Layer 3 — Position and exit management (Execution Service)
Once a position is open, the exit manager enforces loss limits at the position level:
- Per-trade stop loss — automatically exits if a position's loss exceeds the profile's
max_trade_loss_usdparameter - ATR-based trailing stop — dynamic stop that tightens as a position becomes profitable, locking in gains
- Maximum hold time — positions are closed after the profile's maximum hold time regardless of P&L
- Partial take-profit — scales out at configurable profit targets, reducing risk while maintaining exposure to continued moves
These are enforced by the execution service independently of the signal pipeline. Even if the signal engine stops producing signals, existing positions continue to be managed.
Layer 4 — Systemic safety (Dead-Man's Switch + Kill Switches)
The outermost safety layer handles system-level failures:
Dead-man's switch — the trading loop publishes a heartbeat on a fixed interval. If the heartbeat is absent for longer than the configured timeout, the dead-man's switch activates: all open positions are closed and no new orders are accepted until the switch is manually reset.

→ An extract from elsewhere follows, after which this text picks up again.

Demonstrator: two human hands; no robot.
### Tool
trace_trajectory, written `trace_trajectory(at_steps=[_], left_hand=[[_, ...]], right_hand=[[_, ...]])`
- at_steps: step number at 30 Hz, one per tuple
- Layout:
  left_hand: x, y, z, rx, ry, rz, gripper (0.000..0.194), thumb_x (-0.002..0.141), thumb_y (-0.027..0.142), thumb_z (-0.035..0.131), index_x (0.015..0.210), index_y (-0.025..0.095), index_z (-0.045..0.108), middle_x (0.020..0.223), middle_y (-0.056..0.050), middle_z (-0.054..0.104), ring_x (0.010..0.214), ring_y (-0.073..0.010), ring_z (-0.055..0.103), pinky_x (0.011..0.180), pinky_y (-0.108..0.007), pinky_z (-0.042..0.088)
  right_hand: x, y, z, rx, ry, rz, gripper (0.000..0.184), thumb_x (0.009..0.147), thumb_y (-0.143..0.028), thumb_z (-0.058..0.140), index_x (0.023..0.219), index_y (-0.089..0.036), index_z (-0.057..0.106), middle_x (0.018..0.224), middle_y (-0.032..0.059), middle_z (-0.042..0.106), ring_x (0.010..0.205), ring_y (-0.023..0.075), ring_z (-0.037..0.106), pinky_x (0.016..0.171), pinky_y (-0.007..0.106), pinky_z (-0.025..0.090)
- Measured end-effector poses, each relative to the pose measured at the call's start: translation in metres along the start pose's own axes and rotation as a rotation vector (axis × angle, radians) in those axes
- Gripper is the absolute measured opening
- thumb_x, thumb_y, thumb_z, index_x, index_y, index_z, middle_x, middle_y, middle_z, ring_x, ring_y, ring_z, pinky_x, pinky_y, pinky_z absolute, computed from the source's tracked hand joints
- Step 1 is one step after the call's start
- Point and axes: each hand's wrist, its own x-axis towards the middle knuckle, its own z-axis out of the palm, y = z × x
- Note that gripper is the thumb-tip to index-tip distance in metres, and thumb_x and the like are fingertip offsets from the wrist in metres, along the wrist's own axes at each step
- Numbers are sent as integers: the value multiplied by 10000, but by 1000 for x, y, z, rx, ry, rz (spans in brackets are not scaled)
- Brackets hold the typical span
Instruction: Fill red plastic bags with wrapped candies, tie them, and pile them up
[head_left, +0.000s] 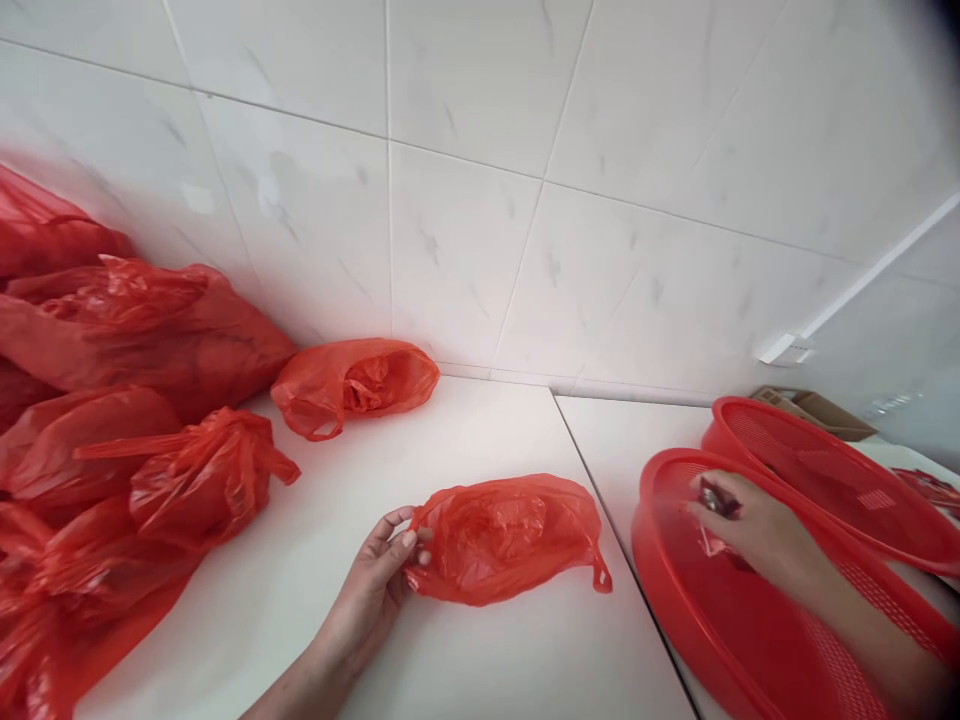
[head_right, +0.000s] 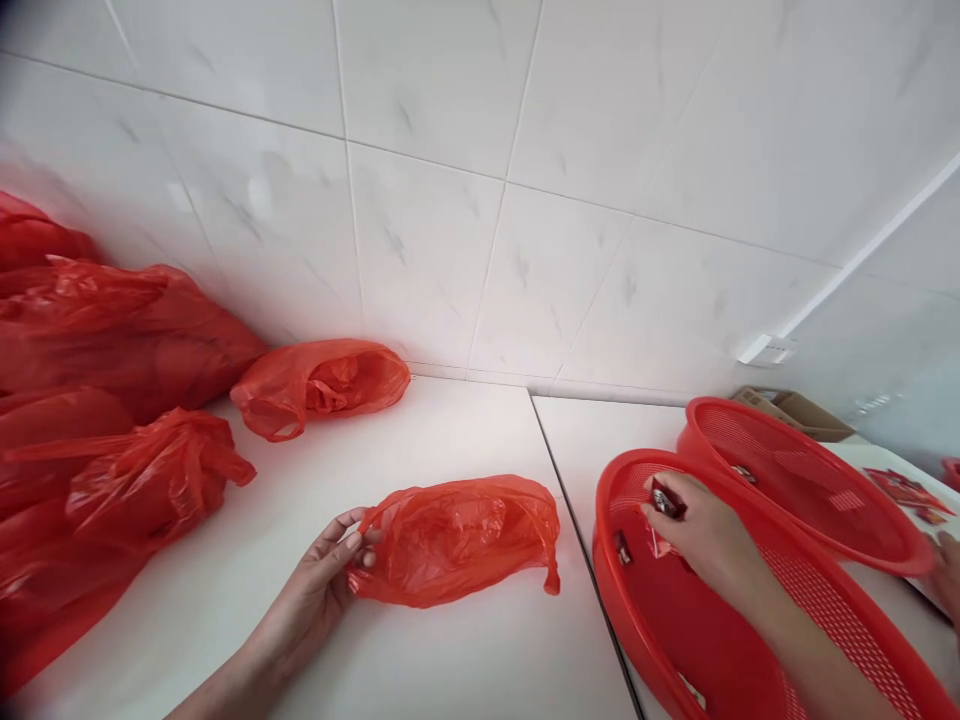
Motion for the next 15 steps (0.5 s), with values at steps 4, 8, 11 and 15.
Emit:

Emergency halt — a Redis key can be set to immediately halt all trading activity without restarting any containers. This takes effect within one heartbeat cycle (< 5 seconds). Positions are closed, intents are drained, and the system enters a safe idle state.
Autonomous agent kill switch — the autonomous agent (which proposes parameter changes) has an independent kill switch in Redis DB 2. It can be disabled instantly without affecting the trade pipeline.
Risk limits by profile
Each strategy profile enforces a distinct set of risk limits tuned to its risk tolerance. Parameters that vary across profiles include:
| Parameter | Conservative | Balanced | Aggressive |
|---|---|---|---|
| Min signal confidence | Higher threshold | Moderate threshold | Lower threshold |
| Max position size (% portfolio) | Tightly capped | Moderate cap | Broader cap |
| Max portfolio drawdown | Low tolerance | Moderate tolerance | Higher tolerance |
| Max per-trade loss | Smallest limit | Moderate limit | Largest limit |
| Max hold time | Shortest | Moderate | Longest |
| Kelly fraction cap | Smallest fraction | Moderate fraction | Broadest fraction |
Specific parameter values are proprietary and configured per deployment. See Strategy Profiles for a qualitative description of each profile's behavior.
Risk events and observability
Every risk limit breach, circuit breaker activation, and feasibility rejection is published to the risk_events Redis Stream. The dashboard displays these in real time. The autonomous agent monitors the risk event stream and can propose profile adjustments when rejection rates indicate the system is miscalibrated relative to current market conditions.